#### Collected data

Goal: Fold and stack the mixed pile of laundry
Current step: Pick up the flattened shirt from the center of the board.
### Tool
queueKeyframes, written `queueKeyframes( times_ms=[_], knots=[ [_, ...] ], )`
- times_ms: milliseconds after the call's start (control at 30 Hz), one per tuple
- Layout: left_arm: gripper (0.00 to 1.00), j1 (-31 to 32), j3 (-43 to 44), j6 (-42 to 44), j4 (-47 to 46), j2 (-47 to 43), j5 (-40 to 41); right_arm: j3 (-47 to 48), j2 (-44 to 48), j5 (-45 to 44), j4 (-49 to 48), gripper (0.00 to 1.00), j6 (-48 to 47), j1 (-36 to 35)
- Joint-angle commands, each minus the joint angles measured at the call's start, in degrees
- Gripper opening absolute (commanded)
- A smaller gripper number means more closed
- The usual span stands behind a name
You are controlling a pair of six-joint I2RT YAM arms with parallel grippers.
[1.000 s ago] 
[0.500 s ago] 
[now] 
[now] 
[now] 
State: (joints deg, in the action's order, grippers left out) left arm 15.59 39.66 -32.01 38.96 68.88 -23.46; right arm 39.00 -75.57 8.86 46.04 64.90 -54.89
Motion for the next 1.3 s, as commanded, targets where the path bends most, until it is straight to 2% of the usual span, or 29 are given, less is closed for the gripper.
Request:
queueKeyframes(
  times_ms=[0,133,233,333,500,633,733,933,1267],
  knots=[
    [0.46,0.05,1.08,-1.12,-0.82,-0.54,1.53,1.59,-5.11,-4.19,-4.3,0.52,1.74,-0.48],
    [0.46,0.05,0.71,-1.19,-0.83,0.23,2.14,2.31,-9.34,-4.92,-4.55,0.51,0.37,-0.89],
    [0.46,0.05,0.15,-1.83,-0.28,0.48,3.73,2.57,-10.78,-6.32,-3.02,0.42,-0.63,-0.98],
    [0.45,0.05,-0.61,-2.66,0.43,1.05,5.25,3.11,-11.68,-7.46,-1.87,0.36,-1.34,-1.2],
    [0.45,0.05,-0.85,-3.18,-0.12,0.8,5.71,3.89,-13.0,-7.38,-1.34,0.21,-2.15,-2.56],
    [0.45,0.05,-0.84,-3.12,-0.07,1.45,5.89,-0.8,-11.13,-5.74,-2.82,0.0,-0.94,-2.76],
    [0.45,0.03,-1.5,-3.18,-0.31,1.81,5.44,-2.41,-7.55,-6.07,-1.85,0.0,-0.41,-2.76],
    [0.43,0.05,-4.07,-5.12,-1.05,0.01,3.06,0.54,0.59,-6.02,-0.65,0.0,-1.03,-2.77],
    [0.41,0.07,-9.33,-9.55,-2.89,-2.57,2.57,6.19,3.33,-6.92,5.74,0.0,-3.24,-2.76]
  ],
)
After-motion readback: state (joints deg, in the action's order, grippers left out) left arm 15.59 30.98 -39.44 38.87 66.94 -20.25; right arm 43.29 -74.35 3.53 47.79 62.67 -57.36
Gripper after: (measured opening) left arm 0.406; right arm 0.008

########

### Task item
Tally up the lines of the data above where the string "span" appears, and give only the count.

### The answer
2